# PostGIS on Greenplum Database

## Data

#### ne_10m_admin_0_countries
Simple layer of countries at the Admin 0 level. Column geom contains the geometry, and name the common name of the country. Also includes various other data fields such as population, abbreviations, GDP estimates, and names in various other languages. More information: https://www.naturalearthdata.com/downloads/10m-cultural-vectors/10m-admin-0-countries/

#### ne_10m_admin_1_states_provinces
Contains level 1 adminitrative subdivisions such as states and provinces. Column geom contains the geometry and name contains the name of the division. Various other fields are also available. More information: https://www.naturalearthdata.com/downloads/10m-cultural-vectors/10m-admin-1-states-provinces/

#### ne_10m_populated_places
Contains point locations of populated places. Column geom contains the geometry, and name contains the name of the place. Various other fields also included. More information: https://www.naturalearthdata.com/downloads/10m-cultural-vectors/10m-populated-places/

#### ne_10m_lakes
Contains global lakes and reservoirs, including the Europe and North America supplements. Column geom contains the geometry, featurecla is a feature class to differentiate between lakes and reservoirs, and name contains the name of the feature.

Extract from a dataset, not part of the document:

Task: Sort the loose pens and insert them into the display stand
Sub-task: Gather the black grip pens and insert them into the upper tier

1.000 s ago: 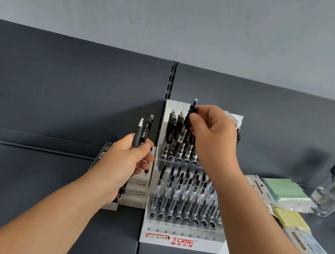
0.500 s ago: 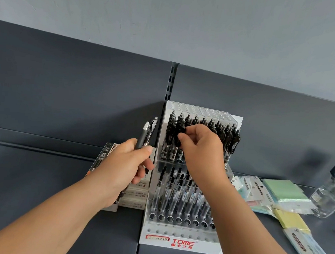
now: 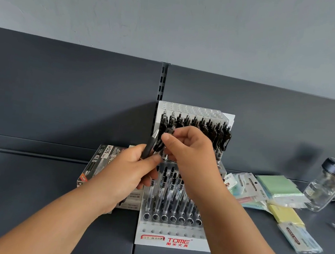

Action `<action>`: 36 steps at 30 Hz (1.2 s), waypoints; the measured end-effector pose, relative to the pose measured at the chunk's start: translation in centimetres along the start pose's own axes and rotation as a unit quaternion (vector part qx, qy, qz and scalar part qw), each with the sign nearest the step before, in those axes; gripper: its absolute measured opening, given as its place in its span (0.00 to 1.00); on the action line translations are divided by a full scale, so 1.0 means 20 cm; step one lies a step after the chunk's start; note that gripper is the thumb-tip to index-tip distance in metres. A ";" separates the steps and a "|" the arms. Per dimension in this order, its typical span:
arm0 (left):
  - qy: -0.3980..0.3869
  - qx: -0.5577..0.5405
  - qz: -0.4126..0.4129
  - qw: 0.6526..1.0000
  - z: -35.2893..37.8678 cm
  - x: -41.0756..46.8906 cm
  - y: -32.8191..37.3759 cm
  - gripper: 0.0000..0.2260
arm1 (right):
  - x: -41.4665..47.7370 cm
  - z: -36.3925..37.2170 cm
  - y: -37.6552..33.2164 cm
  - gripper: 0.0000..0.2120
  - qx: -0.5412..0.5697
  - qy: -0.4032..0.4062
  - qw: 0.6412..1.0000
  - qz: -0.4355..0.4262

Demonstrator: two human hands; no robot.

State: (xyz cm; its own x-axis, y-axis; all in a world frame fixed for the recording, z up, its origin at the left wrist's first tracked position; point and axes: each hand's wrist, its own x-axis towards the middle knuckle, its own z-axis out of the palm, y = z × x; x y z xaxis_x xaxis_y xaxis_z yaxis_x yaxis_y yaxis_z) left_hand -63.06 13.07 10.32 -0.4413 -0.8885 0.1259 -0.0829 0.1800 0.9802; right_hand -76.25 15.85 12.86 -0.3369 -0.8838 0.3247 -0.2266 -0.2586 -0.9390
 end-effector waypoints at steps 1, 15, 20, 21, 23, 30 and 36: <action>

More information: https://www.naturalearthdata.com/downloads/10m-physical-vectors/10m-lakes/

#### ne_10m_rivers
Contains global rivers and lakes centerlines, including the Europe and North America supplements. Column geom contains the geometry, and name contains the common name of the feature. More information: https://www.naturalearthdata.com/downloads/10m-physical-vectors/10m-rivers-lake-centerlines/

#### ne_10m_airports
Airport information derives from [Mile High Club](https://github.com/nvkelso/mile-high-club), a detailed GIS compilation of world wide airports that is in the public domain. Column geom contains the geometry, and name contains the common name of the feature. More information: https://www.naturalearthdata.com/downloads/10m-cultural-vectors/airports/

#### ne_10m_time_zones
Time zones primarily derive from the Central Intelligence Agency map of Time Zones, downloaded from the World Factbook website May 2012. Boundaries were adjusted to fit the Natural Earth line work at a scale of 1:10 million and to follow twelve nautical mile territorial sea boundary lines when running along coasts. More information: https://www.naturalearthdata.com/downloads/10m-cultural-vectors/timezones/

## Workflow

In [1]:
import os, re
from IPython.display import display_html, display_markdown

import numpy as np
import pandas as pd

CONNECTION_STRING = os.getenv('AWSGPDBCONN')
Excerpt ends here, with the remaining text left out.